10/14/2024, duration: 15:58
In this episode of Debugging Dan, I discuss the challenges I faced last week, including technical difficulties with my camera, which prevented me from recording visuals for this podcast. I share my progress on automating my social media outreach to make it easier to post content across various platforms. I’ve been working on a Next.js app that integrates with Telegram for storing raw video files and utilizes Python with MoviePy for video manipulation and captioning. My goal is to streamline the process, allowing me to easily share video snippets by automating tasks like trimming, adding subtitles, and different output formats for social media. I emphasize the importance of creating an efficient workflow to maintain engagement with my audience while juggling my full-time job and side projects.
In this week's episode, camera isn't working, unfortunately, but I dive into what I've been doing last week and how I am automating my socials. Welcome to Debugging Dan, where I share weekly my journey, balancing life, a full-time job and side project. I'm Dan, your host. Let's dive in. Episode 19 of Debugging Dan.
And for people that are watching via YouTube or other video means, this week my camera failed, so I'm not able to record my facecam, so you'll only hear my voice and see what it display on the screen. For people listening to podcasts, you're not missing anything. Audio is good enough.

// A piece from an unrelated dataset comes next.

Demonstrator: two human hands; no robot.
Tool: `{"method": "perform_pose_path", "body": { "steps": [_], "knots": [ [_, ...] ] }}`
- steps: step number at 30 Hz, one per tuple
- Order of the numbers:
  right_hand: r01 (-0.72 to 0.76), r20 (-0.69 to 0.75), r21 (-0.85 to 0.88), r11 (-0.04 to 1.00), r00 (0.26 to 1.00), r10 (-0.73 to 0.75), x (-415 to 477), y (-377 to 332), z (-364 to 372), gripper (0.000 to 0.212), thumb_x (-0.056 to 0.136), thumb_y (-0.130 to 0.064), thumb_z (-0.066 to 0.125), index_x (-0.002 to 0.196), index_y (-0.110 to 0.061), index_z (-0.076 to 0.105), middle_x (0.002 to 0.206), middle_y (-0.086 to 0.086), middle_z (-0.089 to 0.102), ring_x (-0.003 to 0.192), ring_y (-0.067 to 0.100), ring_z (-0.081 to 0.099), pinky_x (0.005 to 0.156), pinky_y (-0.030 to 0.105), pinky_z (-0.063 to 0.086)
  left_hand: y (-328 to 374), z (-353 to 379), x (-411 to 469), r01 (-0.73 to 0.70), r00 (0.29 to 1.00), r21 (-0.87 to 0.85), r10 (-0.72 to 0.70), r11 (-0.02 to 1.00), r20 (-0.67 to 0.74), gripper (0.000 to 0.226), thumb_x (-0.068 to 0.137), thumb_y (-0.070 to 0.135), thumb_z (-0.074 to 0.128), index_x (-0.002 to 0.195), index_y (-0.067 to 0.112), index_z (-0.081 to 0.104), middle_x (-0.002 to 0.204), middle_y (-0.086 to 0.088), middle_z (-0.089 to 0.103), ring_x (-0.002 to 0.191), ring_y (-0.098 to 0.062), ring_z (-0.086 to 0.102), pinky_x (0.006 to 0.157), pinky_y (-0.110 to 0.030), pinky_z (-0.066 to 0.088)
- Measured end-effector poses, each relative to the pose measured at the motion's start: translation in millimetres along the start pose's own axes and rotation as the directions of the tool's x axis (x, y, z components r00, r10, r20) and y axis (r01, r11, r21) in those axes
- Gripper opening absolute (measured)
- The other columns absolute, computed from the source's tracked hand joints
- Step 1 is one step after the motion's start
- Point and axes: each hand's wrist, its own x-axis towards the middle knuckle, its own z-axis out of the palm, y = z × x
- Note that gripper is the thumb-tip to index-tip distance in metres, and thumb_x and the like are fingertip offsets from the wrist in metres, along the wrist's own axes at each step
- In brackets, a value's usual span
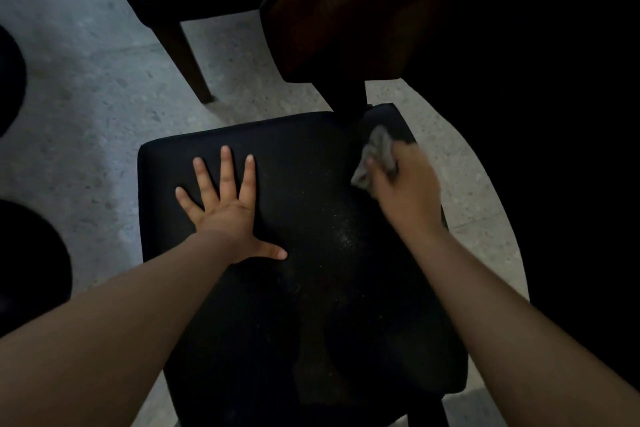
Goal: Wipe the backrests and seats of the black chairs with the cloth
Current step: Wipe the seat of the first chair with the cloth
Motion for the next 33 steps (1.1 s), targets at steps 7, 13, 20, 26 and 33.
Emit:
{"method": "perform_pose_path", "body": {
  "steps": [7,13,20,26,33],
  "knots": [
    [-0.047,-0.061,-0.183,0.982,0.997,0.036,31.6,0.3,32.2,0.032,0.096,-0.037,0.054,0.118,-0.015,0.055,0.11,0.007,0.051,0.094,0.017,0.05,0.073,0.027,0.037,-0.7,0.9,0.1,-0.001,1.0,-0.003,0.001,1.0,-0.004,0.16,0.047,0.077,0.077,0.131,0.031,-0.05,0.129,-0.004,-0.065,0.125,-0.042,-0.051,0.107,-0.072,-0.012],
    [0.125,0.229,-0.007,0.992,0.966,-0.12,-46.6,-8.2,15.4,0.033,0.097,-0.043,0.053,0.119,-0.019,0.057,0.1,-0.007,0.045,0.084,0.009,0.052,0.066,0.025,0.037,-0.9,1.3,0.5,-0.001,1.0,-0.004,0.001,1.0,-0.006,0.161,0.045,0.078,0.077,0.13,0.031,-0.051,0.128,-0.003,-0.066,0.124,-0.042,-0.051,0.106,-0.072,-0.013],
    [-0.009,-0.056,-0.022,1.0,0.998,0.008,51.9,-13.1,15.8,0.031,0.095,-0.037,0.057,0.112,-0.011,0.06,0.107,0.009,0.05,0.097,0.022,0.051,0.076,0.026,0.034,-1.6,1.6,1.5,0.001,1.0,-0.008,-0.001,1.0,-0.007,0.161,0.046,0.077,0.078,0.131,0.031,-0.05,0.129,-0.003,-0.065,0.124,-0.041,-0.052,0.107,-0.072,-0.014],
    [0.016,0.038,-0.01,1.0,0.999,-0.015,24.6,-23.2,34.5,0.032,0.097,-0.031,0.056,0.125,-0.016,0.056,0.115,0.003,0.05,0.098,0.008,0.047,0.081,0.023,0.038,-0.8,2.1,2.6,0.0,1.0,-0.008,0.0,1.0,-0.01,0.16,0.046,0.077,0.078,0.129,0.031,-0.052,0.127,-0.003,-0.066,0.124,-0.042,-0.052,0.106,-0.072,-0.014],
    [0.071,0.226,0.138,0.988,0.969,-0.101,-25.2,-20.9,9.4,0.016,0.094,-0.035,0.06,0.104,-0.023,0.062,0.094,-0.008,0.047,0.078,0.003,0.046,0.064,0.011,0.03,-1.1,2.6,2.5,-0.001,1.0,-0.005,0.001,1.0,-0.013,0.16,0.046,0.077,0.078,0.128,0.031,-0.052,0.128,-0.003,-0.066,0.123,-0.042,-0.052,0.106,-0.072,-0.015]
  ]
}}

So, the episode of last week, where I coined a side-life balance, I mentioned that I was a little bit stuck or not doing that well, not making progress and not feeling good about it. So, after the podcast, and what I also mentioned during the episode is, I'm gonna let go for a while, so I didn't do the get-it-done episode, and I figured, as I mentioned, I'm gonna focus on socials and getting that up to speed, getting that quality good, similar to what I've been wanting to do with the podcast, so I'm recording with an improved microphone.
This week I bought a light source, so I can light myself better while I'm sitting here. Unfortunately, this week there's no camera, so I can't really see the results. And that's what I've been doing the past week. So, I've been building in Python even, because of a dependency that was only available in Python that I needed, and I've started doing some work in Next.js, which is really taking some time to get used to. It works different than I expected, which causes me to read, or forces me to read a lot of documentation, which is not bad necessarily, but it's less intuitive than I would have hoped.
So, that's what I've been doing the past week, I've been focusing on that, and in this episode I'd like to take you with me in the grand scheme of things, so how I want to do social. So, the thing is, for me it should be as low effort as possible, because I don't have a lot of time, and if something takes like one hour or two hour, I really need to plan it, and that would, for me that would mean that I will probably not do it, because it takes too much time. And, what I have in my mind that it should be easy to just pick up my phone, record a video, or record that audio snippet, and then get that ready to be posted on different social media, and even posting the stuff is already going to take a lot of time with the different social media apps that are around, like YouTube Shorts, or TikTok, or Instagram, Threads, Blue Sky, so that takes time.
So, I want to keep it as low level as possible, and that's why I've been working on automation. So, on the screen, if you're listening on a via podcast, I'm showing a flow diagram, so what I want to do, I want to make it as easy as possible, and when I record a video, or record an audio snippet, I want to be able to upload it to a Telegram bot, and I purposely did that because the Telegram bot will serve as a storage for the raw video, and after that, I can automate and take that file from Telegram and force it to all kinds of other services, and I can easily share it from my phone. I don't need to go to a webpage and say upload file and have issues with large video file uploads and stuff like that.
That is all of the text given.